● **Data section**:
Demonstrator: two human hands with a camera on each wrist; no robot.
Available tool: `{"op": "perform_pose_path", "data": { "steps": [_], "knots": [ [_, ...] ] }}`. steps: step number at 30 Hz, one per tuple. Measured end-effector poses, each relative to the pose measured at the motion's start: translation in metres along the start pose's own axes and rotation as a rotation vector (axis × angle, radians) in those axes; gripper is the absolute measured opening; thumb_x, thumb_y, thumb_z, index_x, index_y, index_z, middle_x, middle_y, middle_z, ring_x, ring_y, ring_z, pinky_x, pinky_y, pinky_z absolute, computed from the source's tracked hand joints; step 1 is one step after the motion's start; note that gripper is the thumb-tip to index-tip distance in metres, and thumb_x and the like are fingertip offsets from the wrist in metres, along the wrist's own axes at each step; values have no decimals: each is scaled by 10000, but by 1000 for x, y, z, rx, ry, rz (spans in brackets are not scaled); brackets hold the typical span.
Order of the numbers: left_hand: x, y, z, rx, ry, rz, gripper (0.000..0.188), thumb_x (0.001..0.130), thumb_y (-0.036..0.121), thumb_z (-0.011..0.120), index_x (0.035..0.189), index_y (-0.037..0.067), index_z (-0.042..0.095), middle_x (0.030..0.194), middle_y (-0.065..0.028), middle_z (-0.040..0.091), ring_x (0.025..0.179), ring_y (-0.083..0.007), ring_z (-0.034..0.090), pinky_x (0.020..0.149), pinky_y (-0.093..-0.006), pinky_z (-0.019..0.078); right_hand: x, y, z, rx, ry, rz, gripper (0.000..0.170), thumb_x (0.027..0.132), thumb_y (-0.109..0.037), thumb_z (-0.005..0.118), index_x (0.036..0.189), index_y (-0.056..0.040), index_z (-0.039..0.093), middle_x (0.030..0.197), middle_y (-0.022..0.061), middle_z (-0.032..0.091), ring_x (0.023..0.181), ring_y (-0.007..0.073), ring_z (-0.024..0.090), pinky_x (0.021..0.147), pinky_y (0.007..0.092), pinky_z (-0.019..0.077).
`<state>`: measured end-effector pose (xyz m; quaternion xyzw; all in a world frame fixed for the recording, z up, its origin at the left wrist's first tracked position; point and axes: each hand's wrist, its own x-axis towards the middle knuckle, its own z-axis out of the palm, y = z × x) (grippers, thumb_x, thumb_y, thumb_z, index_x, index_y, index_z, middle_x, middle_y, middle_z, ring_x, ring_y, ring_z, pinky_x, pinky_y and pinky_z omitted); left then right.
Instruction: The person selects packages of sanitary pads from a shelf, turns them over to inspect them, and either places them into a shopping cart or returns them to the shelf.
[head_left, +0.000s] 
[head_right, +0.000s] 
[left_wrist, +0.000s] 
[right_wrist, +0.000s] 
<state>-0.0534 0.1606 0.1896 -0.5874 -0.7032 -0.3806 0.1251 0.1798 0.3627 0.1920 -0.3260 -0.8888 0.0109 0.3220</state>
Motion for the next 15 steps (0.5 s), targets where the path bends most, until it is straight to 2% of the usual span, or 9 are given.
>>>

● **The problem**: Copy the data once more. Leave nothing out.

● **Task response**:
Demonstrator: two human hands with a camera on each wrist; no robot.
Available tool: `{"op": "perform_pose_path", "data": { "steps": [_], "knots": [ [_, ...] ] }}`. steps: step number at 30 Hz, one per tuple. Measured end-effector poses, each relative to the pose measured at the motion's start: translation in metres along the start pose's own axes and rotation as a rotation vector (axis × angle, radians) in those axes; gripper is the absolute measured opening; thumb_x, thumb_y, thumb_z, index_x, index_y, index_z, middle_x, middle_y, middle_z, ring_x, ring_y, ring_z, pinky_x, pinky_y, pinky_z absolute, computed from the source's tracked hand joints; step 1 is one step after the motion's start; note that gripper is the thumb-tip to index-tip distance in metres, and thumb_x and the like are fingertip offsets from the wrist in metres, along the wrist's own axes at each step; values have no decimals: each is scaled by 10000, but by 1000 for x, y, z, rx, ry, rz (spans in brackets are not scaled); brackets hold the typical span.
Order of the numbers: left_hand: x, y, z, rx, ry, rz, gripper (0.000..0.188), thumb_x (0.001..0.130), thumb_y (-0.036..0.121), thumb_z (-0.011..0.120), index_x (0.035..0.189), index_y (-0.037..0.067), index_z (-0.042..0.095), middle_x (0.030..0.194), middle_y (-0.065..0.028), middle_z (-0.040..0.091), ring_x (0.025..0.179), ring_y (-0.083..0.007), ring_z (-0.034..0.090), pinky_x (0.020..0.149), pinky_y (-0.093..-0.006), pinky_z (-0.019..0.078); right_hand: x, y, z, rx, ry, rz, gripper (0.000..0.170), thumb_x (0.027..0.132), thumb_y (-0.109..0.037), thumb_z (-0.005..0.118), index_x (0.036..0.189), index_y (-0.056..0.040), index_z (-0.039..0.093), middle_x (0.030..0.197), middle_y (-0.022..0.061), middle_z (-0.032..0.091), ring_x (0.023..0.181), ring_y (-0.007..0.073), ring_z (-0.024..0.090), pinky_x (0.021..0.147), pinky_y (0.007..0.092), pinky_z (-0.019..0.077).
`<state>`: measured end-effector pose (xyz m; quaternion xyzw; all in a world frame fixed for the recording, z up, its origin at the left wrist's first tracked position; point and axes: each hand's wrist, its own x-axis towards the middle knuckle, its own z-axis out of the palm, y = z × x) (grippers, thumb_x, thumb_y, thumb_z, index_x, index_y, index_z, middle_x, middle_y, middle_z, ring_x, ring_y, ring_z, pinky_x, pinky_y and pinky_z omitted); left then right.
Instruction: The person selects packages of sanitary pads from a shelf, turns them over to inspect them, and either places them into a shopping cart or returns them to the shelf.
[head_left, +0.000s] 
[head_right, +0.000s] 
[left_wrist, +0.000s] 
[right_wrist, +0.000s] 
<state>-0.0534 0.1606 0.1896 -0.5874 -0.7032 -0.3806 0.1251 0.1798 0.3627 0.1920 -0.3260 -0.8888 0.0109 0.3220</state>
Motion for the next 15 steps (0.5 s), targets where the path bends most, until it is straight to 2% of the usual span, or 9 are given.
>>>

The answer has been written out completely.